Blizzard’s Tom Ellis says RMT casino ads are against policy and will get faster takedowns
WoW Classic players are fighting level-58 “casino bots” as Blizzard digs into ways to make the racket less lucrative.

Tom Ellis, a senior game producer on World of Warcraft, says Blizzard is aware of casino advertising by RMT gold sellers in WoW Classic Anniversary and is working on ideas to remove it faster. For decision-makers, the operational takeaway is simple: when a third-party monetization scheme hijacks gameplay, enforcement speed becomes a product feature.
WoW Classic Anniversary just added a new kind of arms race: not between factions, but between players and RMT “casino” bots. The pitch is straightforward. Gold sellers who advertise against World of Warcraft terms of service are now using casino-style gambling mechanics to make money more quickly, and they are doing it by boosting bots up to level 58 and placing them in major cities to lure players in.
Tom Ellis, a senior game producer on World of Warcraft, confirmed Blizzard is aware of the trend and reiterated the policy line: it is still against policy to advertise a casino. Ellis also said Blizzard has “a few folks looking into ideas” to make getting these players out of the game “much faster,” so “the activity is less lucrative and in turn, they will hopefully piss off.” Translation: Blizzard is trying to shorten the time window where these casinos can convert attention into cash.

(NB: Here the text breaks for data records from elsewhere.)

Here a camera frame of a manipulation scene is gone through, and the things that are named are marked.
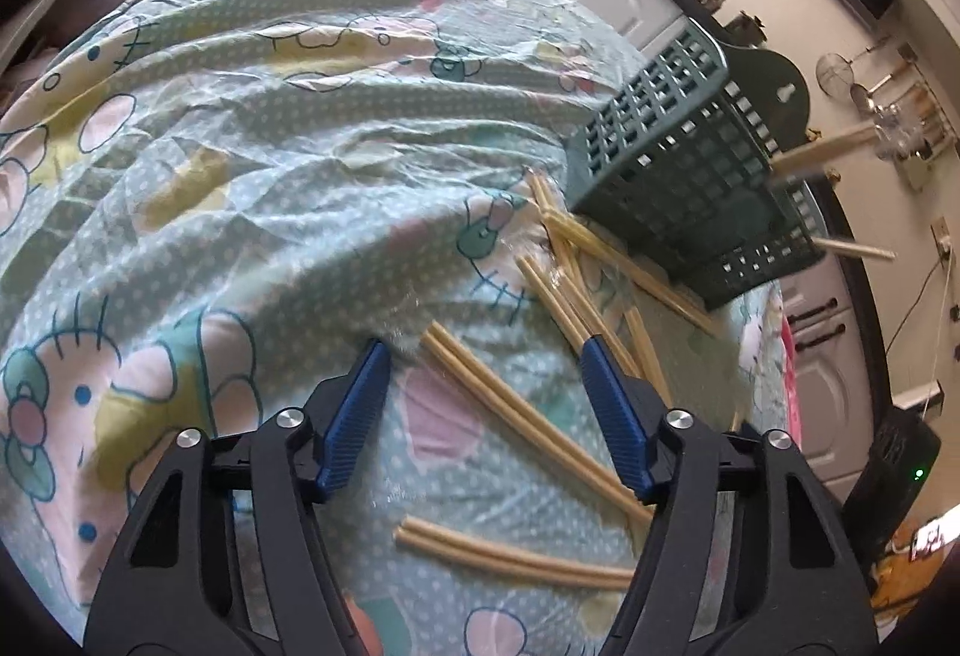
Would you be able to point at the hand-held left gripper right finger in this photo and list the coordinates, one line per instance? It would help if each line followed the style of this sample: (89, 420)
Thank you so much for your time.
(616, 424)

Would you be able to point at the dark green slotted utensil basket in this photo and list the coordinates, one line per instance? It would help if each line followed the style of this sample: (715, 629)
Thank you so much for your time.
(675, 176)

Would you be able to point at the pile of wooden chopsticks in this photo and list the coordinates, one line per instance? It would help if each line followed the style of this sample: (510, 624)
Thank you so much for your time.
(525, 416)

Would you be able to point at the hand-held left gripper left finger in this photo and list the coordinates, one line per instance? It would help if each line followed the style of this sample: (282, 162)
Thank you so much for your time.
(352, 424)

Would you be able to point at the wall socket with plug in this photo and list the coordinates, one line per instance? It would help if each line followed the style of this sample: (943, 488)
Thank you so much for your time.
(940, 235)

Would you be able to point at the square metal pot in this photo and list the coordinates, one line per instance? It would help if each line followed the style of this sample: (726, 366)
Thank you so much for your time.
(748, 29)

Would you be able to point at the cartoon printed green tablecloth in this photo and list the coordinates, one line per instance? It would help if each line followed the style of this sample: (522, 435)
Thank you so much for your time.
(262, 176)

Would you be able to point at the small lit screen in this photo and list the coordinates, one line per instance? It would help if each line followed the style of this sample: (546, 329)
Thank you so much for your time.
(926, 540)

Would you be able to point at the light wooden chopstick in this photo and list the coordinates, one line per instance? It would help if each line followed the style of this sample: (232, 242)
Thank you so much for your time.
(855, 247)
(825, 150)

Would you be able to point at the row of hanging kitchen utensils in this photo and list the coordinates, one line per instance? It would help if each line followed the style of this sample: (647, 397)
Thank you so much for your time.
(900, 109)

To understand why this is a big deal, you have to see what the RMT crowd is optimizing for. In real life, casinos operate by “tipping the odds in their favour” and by making you believe you are one lucky hit away from a win that changes your situation. That same logic maps cleanly onto a game economy when people can pay real money for in-game advantages or currency. Ellis’s post points to a key incentive shift: the RMT sellers realized advertising gambling was an “easy way” to make gold quickly and cheaply, and the behavior has seen an uptick.
The “bots in the street” approach is also telling. The article describes bots boosted to level 58, standing on street corners in major cities and trying to lure players. The reason level 58 matters, at least in the bot operators’ playbook, is practical. The source notes that boosting to that level likely relates to store mechanics that grant 25 gold to play with, and that the bots are boosted to protect themselves from ganks. That last part is important. If bots die too easily, they cannot farm attention and bait. If they survive long enough, they can keep the funnel running.

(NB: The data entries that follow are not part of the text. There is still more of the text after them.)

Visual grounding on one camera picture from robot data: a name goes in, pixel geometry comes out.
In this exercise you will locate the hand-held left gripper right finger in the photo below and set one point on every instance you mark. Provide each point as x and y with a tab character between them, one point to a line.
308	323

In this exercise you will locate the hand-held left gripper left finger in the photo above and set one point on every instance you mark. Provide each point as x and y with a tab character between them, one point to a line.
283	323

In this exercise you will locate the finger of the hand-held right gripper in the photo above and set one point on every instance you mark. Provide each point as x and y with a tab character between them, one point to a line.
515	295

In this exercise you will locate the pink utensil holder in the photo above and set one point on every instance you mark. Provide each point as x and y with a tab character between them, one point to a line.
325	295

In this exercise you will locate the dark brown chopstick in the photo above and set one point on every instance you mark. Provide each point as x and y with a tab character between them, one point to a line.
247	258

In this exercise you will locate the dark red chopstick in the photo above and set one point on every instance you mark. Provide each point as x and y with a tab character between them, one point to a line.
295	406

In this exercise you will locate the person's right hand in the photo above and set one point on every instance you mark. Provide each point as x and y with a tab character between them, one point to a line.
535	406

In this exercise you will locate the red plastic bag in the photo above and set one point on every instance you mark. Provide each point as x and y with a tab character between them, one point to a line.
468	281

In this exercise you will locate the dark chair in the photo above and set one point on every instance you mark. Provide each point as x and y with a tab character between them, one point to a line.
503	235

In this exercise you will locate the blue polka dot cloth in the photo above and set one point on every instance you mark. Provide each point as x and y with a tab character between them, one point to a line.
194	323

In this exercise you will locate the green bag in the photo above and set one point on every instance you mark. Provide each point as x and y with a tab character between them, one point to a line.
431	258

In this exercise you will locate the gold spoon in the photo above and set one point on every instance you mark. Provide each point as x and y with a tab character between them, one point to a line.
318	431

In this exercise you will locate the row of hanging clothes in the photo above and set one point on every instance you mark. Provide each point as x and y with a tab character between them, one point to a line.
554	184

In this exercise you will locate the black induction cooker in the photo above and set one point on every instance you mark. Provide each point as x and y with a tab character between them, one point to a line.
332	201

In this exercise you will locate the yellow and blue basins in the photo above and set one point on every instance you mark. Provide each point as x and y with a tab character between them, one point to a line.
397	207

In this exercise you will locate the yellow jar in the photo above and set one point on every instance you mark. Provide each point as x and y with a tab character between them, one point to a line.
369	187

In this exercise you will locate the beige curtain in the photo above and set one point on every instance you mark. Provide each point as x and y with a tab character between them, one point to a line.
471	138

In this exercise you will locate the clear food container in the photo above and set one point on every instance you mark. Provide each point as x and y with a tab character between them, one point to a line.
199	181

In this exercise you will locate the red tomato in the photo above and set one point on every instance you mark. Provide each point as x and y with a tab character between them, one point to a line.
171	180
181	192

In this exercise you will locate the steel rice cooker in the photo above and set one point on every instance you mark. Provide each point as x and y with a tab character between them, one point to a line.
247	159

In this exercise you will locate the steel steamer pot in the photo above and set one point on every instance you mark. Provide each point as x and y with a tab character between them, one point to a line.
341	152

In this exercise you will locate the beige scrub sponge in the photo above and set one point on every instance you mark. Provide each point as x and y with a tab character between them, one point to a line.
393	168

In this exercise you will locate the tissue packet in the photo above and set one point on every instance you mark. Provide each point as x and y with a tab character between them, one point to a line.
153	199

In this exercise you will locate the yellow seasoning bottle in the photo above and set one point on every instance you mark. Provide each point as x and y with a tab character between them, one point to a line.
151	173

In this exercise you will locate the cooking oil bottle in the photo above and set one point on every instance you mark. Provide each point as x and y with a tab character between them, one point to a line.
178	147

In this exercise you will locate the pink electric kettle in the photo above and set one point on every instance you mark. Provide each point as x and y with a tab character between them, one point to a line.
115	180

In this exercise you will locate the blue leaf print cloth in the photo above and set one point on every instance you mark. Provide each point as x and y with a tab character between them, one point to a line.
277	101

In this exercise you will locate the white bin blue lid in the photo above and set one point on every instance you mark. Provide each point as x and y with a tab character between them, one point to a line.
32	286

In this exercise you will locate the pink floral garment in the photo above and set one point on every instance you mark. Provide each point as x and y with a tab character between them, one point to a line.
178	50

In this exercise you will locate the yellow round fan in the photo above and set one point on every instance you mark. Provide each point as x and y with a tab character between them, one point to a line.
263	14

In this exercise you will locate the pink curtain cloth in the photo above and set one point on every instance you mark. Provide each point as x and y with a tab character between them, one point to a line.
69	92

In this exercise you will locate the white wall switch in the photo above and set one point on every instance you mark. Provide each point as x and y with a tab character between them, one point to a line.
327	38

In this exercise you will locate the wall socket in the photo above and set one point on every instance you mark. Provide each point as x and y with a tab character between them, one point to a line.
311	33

And the players, understandably, responded by inventing ways to punish the system. The source cites a Reddit example from user Purple_Resident2930 describing a tactic: travel to the Netherstorm, pick up a debuff that spawns a monster on expiration, Hearthstone back to the city, then run at the casino bot. It is basically a controlled chaos strategy, turning your own game mechanics against the bot’s existence. The article adds the caveat that the tactic may work less effectively if bot operators buy the boosts discussed earlier, because those boosts increase survivability.
There are other counters too, including kiting a level 60 elite over from Ashenvale to squish them. This is where the “arms race” framing stops being clickbait and starts being operational. When enforcement lags, the community becomes the enforcement. Players spend time and attention creating countermeasures, which can be satisfying in the short term, but it also burns goodwill and adds friction to the core MMO experience. Blizzard is essentially trying to prevent the product from turning into a security problem with a player-managed patch.
This is also why Ellis’s phrasing about not expecting “big fanfare” matters. Blizzard is not promising a splashy announcement campaign. Instead, Ellis suggests the ideal outcome is that players “hopefully don't even notice stopped happening if we get it right.” That is a very specific enforcement philosophy: quietly reduce the profitability of the violation so it stops attracting new operators. The source even ties the strategy back to the classic casino model, “the house always wins,” except here the house is Blizzard, and the win condition is lower lukewarm engagement with illegal ads.
For boards, investors, and operators watching similar environments, the second-order lesson is sharp. Third-party monetization games do not just violate policy. They change player behavior, create safety threats, and shift the time spent in-game from progression to policing. If you are responsible for an MMO or any live service where economics drive engagement, enforcement speed is not just compliance. It is a retention lever, because the longer the racket runs, the more players adapt around it, not through it.